Queríamos evitar hotéis e pousadas e, ao mesmo tempo, curtir a natureza. Acabou sendo a melhor maneira para explorar com liberdade tanto as montanhas da Serra do Rio do Rastro quanto as praias
conta a paranaense, que admite ter sido picada pelo “bichinho do motorhome”. — Gostamos tanto que agora já estamos até pensando em ter um nosso. Quando a pandemia passar e as fronteiras estiverem abertas de novo, queremos fazer uma viagem pela América do Sul.

O roteiro é um clássico dos caravanistas. Quem conhece muito bem esses caminhos é a jornalista Nadja Sampaio, que, depois de muitos anos em redações, passou a se dedicar à vida na estrada.

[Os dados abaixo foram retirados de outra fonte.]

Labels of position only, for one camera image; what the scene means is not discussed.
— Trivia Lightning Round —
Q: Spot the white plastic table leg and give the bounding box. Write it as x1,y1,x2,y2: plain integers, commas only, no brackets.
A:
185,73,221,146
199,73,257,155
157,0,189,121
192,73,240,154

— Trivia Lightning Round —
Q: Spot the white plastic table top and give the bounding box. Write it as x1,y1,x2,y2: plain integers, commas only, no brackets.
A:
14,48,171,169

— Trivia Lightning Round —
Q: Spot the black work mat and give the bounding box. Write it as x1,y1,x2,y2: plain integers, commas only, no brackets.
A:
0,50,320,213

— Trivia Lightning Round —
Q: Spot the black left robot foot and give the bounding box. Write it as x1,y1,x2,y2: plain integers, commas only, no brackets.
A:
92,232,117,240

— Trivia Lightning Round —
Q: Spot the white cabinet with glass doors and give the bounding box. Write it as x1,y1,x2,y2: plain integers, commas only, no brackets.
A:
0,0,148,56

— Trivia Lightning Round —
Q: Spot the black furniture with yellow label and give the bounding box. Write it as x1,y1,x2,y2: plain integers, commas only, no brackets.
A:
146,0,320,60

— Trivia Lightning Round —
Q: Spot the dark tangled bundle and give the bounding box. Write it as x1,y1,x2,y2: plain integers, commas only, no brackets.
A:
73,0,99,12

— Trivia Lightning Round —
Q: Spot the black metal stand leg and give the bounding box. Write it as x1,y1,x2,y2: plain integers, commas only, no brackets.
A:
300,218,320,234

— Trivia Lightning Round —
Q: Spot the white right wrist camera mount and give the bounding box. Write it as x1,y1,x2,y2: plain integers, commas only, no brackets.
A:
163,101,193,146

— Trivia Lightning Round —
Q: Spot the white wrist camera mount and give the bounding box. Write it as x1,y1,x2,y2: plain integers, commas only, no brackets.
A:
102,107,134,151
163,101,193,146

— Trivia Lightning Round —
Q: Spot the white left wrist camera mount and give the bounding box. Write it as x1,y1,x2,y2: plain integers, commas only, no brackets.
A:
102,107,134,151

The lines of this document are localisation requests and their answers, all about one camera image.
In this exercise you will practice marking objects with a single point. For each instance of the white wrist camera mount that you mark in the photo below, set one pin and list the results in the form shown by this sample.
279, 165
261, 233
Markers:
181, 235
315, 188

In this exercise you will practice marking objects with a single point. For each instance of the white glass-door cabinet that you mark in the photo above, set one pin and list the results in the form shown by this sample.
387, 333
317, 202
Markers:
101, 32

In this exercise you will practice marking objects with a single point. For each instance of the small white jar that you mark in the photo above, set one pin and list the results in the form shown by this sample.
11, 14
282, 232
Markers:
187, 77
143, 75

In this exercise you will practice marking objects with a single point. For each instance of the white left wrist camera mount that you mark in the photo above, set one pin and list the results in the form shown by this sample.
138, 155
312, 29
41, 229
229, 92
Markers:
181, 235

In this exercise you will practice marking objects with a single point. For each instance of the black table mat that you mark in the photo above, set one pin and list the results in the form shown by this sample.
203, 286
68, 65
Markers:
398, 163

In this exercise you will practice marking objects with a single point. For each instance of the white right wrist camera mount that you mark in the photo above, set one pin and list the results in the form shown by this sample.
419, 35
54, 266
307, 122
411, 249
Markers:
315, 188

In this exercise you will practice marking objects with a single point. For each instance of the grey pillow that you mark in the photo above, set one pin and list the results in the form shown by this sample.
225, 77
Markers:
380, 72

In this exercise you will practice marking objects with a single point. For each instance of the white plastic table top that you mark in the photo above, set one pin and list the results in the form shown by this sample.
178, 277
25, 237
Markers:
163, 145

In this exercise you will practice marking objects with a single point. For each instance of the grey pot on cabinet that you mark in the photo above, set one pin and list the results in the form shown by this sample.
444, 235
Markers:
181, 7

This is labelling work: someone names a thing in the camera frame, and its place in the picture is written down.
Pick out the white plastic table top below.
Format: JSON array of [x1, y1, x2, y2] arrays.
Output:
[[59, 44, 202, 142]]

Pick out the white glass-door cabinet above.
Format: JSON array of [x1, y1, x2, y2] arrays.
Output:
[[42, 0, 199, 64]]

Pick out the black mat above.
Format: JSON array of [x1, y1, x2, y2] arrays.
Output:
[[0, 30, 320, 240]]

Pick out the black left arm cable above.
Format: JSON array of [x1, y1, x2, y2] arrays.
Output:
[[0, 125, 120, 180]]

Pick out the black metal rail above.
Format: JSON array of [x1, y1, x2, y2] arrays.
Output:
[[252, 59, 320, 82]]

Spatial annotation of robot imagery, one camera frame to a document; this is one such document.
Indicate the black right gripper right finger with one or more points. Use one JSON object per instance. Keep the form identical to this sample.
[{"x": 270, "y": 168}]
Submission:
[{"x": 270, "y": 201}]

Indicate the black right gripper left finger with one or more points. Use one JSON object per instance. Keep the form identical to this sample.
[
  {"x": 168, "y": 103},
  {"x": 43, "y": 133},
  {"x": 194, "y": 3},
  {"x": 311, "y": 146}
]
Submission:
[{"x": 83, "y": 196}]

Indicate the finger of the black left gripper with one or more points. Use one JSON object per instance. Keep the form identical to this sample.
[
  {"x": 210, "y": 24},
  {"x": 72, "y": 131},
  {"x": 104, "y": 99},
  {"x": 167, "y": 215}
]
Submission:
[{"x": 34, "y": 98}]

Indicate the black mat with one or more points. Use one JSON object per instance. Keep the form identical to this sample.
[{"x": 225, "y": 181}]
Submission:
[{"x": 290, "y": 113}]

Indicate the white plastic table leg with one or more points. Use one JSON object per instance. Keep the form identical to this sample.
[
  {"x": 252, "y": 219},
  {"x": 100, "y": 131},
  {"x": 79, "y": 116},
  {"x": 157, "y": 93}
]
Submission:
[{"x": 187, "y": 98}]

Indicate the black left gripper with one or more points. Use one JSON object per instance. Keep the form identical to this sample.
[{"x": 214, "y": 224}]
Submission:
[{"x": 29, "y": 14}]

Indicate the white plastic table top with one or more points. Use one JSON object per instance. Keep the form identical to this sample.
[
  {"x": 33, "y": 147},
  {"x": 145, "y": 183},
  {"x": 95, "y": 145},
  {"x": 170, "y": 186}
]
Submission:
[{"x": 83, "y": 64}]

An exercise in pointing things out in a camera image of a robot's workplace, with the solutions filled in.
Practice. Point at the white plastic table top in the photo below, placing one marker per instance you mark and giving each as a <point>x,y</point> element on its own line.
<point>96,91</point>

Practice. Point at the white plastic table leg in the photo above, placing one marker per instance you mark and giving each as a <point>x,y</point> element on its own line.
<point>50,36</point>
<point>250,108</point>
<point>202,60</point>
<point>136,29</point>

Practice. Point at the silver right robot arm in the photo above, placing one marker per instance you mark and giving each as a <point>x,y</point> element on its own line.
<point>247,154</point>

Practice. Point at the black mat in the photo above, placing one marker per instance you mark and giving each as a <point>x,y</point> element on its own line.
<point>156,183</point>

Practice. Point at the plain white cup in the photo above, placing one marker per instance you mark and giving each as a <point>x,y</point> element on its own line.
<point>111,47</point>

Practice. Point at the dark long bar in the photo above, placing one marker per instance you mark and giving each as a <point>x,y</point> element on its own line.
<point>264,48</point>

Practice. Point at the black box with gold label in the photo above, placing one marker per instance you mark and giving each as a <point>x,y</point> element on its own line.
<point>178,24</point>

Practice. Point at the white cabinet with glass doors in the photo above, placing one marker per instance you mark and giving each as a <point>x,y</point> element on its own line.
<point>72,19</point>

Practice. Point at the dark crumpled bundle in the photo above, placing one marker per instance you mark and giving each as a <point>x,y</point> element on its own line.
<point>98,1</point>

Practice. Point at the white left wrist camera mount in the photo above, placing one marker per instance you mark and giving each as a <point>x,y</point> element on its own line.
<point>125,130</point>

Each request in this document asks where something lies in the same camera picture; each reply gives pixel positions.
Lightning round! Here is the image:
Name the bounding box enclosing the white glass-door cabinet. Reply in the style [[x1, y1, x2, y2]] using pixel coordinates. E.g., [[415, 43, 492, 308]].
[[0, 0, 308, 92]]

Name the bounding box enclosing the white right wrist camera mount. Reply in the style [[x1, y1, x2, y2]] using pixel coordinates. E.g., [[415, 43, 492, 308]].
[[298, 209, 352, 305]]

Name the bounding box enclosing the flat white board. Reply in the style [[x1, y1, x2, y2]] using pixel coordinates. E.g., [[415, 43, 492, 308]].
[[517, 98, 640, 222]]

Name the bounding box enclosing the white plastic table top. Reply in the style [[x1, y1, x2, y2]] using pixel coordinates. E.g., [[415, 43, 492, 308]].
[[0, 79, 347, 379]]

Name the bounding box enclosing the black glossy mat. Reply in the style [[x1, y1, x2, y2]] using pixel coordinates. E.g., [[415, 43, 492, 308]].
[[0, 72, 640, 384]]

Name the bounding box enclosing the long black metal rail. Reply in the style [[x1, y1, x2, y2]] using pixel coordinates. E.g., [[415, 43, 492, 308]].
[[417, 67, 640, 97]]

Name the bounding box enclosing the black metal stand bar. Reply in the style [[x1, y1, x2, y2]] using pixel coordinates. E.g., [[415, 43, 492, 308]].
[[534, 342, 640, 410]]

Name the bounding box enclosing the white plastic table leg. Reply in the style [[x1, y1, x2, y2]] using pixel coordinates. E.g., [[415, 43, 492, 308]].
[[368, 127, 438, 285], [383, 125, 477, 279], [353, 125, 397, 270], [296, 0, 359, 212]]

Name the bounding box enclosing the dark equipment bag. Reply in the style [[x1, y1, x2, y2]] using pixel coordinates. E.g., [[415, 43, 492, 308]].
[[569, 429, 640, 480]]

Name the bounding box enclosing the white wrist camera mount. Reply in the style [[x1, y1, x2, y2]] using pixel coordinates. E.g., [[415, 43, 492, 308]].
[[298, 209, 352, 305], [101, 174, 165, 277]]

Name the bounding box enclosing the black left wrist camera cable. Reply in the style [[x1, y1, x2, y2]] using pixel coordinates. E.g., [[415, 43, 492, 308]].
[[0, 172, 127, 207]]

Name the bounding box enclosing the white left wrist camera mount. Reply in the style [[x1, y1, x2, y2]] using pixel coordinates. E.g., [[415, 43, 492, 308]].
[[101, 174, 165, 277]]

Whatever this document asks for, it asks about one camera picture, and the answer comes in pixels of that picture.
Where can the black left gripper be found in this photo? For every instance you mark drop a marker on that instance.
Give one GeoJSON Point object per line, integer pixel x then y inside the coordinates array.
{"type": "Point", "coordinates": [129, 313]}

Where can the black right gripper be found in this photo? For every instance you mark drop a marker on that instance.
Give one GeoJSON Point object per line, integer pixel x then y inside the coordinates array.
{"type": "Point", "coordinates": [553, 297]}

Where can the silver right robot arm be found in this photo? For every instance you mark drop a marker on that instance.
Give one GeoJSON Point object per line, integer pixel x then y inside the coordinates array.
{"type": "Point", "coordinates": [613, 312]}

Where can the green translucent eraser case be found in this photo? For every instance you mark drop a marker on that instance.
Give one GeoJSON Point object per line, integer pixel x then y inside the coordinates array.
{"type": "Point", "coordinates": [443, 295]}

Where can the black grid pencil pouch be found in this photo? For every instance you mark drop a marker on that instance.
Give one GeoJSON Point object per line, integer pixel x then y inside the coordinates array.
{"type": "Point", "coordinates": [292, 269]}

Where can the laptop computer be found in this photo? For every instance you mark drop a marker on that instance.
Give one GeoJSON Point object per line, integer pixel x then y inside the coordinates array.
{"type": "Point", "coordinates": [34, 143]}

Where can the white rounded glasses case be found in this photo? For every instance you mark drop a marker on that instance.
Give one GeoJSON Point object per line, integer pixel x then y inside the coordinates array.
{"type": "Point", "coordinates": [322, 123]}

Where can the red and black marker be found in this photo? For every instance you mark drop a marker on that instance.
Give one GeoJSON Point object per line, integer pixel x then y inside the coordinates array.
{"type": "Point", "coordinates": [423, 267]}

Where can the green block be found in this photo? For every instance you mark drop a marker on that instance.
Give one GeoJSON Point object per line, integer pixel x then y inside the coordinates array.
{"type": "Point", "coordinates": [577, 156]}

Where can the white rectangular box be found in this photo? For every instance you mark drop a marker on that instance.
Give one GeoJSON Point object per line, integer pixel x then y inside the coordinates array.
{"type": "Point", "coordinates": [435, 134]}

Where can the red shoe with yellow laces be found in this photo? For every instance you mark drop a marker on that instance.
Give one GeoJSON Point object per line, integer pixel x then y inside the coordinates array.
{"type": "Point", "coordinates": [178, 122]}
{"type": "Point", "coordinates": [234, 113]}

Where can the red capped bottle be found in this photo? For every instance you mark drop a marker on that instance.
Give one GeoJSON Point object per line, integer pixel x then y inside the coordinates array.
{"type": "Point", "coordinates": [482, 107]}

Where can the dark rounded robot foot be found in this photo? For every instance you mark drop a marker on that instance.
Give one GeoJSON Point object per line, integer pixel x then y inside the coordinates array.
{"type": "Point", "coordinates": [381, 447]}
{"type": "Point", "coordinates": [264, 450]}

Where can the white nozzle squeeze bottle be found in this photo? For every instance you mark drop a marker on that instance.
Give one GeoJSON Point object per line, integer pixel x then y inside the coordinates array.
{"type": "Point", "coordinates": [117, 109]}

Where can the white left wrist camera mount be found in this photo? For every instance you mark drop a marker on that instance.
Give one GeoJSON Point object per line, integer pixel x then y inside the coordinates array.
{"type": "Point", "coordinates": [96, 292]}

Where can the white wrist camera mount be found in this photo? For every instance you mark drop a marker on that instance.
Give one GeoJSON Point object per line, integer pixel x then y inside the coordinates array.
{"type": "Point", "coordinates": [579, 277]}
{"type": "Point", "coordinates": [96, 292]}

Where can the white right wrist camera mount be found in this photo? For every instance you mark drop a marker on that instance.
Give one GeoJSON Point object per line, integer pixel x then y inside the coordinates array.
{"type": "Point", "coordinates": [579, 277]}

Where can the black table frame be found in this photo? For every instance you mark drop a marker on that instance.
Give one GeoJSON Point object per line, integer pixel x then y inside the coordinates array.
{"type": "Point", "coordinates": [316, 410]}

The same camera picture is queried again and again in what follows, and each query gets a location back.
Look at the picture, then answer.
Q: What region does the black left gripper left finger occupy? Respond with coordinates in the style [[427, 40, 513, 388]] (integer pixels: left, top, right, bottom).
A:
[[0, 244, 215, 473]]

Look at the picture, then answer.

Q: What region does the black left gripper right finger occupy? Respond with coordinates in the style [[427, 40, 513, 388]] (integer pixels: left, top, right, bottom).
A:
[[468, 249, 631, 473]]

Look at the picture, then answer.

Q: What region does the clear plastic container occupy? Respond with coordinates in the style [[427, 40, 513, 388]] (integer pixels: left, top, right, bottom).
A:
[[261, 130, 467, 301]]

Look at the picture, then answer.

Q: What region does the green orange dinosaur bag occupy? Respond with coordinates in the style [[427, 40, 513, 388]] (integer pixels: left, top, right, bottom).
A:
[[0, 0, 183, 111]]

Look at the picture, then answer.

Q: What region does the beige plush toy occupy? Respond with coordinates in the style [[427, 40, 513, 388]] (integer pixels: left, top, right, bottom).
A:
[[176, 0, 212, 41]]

Com experiência de quem já rodou diversos países sul-americanos e europeus, ela ensina aos iniciantes:

Viajar de motorhome é estar fora da zona de conforto o tempo inteiro. É preciso bom humor para lidar com os imprevistos e muito planejamento. É como se você estivesse na sua casa, mas o quintal mudasse todo dia.

Nadja Sampaio

Nadja, que planeja uma expedição do Panamá ao Alasca entre os anos de 2021 e 2022, acredita que o Brasil tem potencial para esse tipo de turismo, mas precisa ampliar a oferta de campings e bases de apoio nas estradas e melhorar os já existentes. Sua dica é procurar destinos onde há parques nacionais, em que a cultura do acampamento está mais sedimentada. Para ela, o melhor cenário se encontra na Região Sul, em São Paulo e no litoral da Bahia.

Quem vai testar as estradas do Nordeste pela primeira vez, a partir de 1º de agosto, é o empresário Luís Antônio Brasil, que mora, desde o começo do
ano, em seu próprio motorhome, variando de endereço dentro de Santa Catarina. Pelos próximos meses, ele percorrerá todo o litoral até Aracaju, retornando pelo interior. A ideia é promover um encontro de caravanistas em Curitiba, previsto para novembro. Organizar eventos como este é uma forma que ele encontrou para valorizar o estilo de vida:

Cada vez mais as pessoas se interessam por esse tipo de viagem. Meu sonho é ver o Brasil com uma estrutura como a dos Estados Unidos e da Europa, onde se pode ir a qualquer lugar com a sua própria casa.